初めて症状が起きるまでを潜伏期間とするのなら、単純ヘルペスウイルスの潜伏期間は簡単には定められないものです。
口唇ヘルペスや性器ヘルペス、角膜ヘルペスを引き起こす単純ヘルペスウイルスは、初感染時には無症状で収束してしまうことが多いため、感染してからどの程度の期間で発症するかは個人の体質による部分が大きいものです。

体力の低下や精神的ストレスによって免疫力が低下していると発症しやすく、健康な状態では感染しても無症状となることが多くなっています。一度でも感染するとキャリアとなってしまうため、初感染時に無症状でも再発して症状が起きることがあります。感染性を持つ状態になるまでを潜伏期間とするのであれば、一般的には感染から2~21日で水ぶくれや痛みなどの症状が起きるため、最短で2日程度だといえるでしょう。

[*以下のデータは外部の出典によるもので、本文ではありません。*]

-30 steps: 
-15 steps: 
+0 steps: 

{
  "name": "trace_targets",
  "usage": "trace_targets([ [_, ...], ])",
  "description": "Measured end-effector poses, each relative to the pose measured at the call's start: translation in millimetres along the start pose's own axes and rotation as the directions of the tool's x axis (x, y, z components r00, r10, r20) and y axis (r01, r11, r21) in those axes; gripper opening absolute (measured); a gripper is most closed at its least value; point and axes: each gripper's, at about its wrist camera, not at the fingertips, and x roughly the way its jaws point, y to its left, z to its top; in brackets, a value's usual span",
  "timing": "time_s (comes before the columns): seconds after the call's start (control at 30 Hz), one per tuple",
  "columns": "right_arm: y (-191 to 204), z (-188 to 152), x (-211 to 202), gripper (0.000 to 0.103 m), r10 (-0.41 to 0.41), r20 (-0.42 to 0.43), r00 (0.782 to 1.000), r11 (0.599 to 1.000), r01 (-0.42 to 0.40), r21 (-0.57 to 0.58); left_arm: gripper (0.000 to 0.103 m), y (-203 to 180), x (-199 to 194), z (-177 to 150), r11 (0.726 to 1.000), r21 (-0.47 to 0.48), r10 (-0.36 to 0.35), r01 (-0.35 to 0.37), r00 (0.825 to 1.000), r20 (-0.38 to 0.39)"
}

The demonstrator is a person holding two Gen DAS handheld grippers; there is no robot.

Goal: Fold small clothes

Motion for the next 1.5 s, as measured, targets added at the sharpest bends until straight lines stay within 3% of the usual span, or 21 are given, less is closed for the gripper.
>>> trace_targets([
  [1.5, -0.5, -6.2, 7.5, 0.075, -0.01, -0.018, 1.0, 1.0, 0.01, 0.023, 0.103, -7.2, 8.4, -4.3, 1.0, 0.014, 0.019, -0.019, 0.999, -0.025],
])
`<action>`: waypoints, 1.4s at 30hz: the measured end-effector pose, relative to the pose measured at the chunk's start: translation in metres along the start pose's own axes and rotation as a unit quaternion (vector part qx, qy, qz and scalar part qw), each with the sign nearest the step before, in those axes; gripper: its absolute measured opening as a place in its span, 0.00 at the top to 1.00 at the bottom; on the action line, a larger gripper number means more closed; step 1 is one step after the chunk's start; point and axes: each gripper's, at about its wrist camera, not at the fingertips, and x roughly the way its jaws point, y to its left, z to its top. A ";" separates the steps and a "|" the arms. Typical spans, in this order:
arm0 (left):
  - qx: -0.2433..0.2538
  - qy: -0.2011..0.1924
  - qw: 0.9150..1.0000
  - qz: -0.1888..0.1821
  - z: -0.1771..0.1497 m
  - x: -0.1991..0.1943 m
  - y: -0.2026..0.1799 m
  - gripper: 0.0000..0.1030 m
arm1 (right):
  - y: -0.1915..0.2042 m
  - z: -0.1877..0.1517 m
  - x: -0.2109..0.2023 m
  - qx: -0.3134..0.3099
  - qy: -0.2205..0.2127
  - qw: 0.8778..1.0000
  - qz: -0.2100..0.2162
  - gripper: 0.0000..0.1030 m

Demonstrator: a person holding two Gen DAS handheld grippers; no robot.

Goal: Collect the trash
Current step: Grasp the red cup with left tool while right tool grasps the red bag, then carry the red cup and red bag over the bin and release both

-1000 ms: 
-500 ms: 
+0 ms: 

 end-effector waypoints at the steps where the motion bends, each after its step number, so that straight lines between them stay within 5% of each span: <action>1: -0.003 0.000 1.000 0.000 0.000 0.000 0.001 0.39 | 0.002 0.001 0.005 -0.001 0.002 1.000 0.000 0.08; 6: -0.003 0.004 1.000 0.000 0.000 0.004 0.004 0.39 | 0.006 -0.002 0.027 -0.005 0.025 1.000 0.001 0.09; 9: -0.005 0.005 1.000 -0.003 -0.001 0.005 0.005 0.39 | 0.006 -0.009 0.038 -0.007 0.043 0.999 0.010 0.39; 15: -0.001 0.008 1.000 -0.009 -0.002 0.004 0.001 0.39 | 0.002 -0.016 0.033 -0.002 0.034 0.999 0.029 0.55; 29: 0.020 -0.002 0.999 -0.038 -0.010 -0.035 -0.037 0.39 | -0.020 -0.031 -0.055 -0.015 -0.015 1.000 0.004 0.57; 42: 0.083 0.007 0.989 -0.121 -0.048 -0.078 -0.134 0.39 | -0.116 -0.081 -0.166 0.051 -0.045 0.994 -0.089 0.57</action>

水ぼうそうや帯状疱疹を引き起こす水痘帯状疱疹ウイルスの場合、その潜伏期間は2~3週間となっています。感染しやすいのは小児期ですが、成人してからでも感染する可能性はあります。
潜伏期間の後に徐々に小さな水ぶくれができはじめ、徐々に全身に広がります。成人の場合は高い発熱や全身倦怠感が先行して発生し、その後に水ぶくれが徐々に全身に広がります。

水痘帯状疱疹ウイルスも単純ヘルペスウイルスと同様に、状態が改善してもウイルスは神経節に残り続けるため、体力の低下や精神的なストレスなどによって免疫力が低下すると再活性化し、症状が再発することがあります。
また、この水痘帯状疱疹ウイルスの再発では、水ぼうそうのような症状が出ることは稀で、再発の場合には帯状疱疹として顕在化します。その性質上、帯状疱疹には潜伏期間と判断できる期間は存在しません。帯状疱疹から水痘帯状疱疹ウイルスに感染した場合、まずは水ぼうそうとして症状が起きてくるため、あえて言うのなら潜伏期間は2~3週間と言えるでしょう。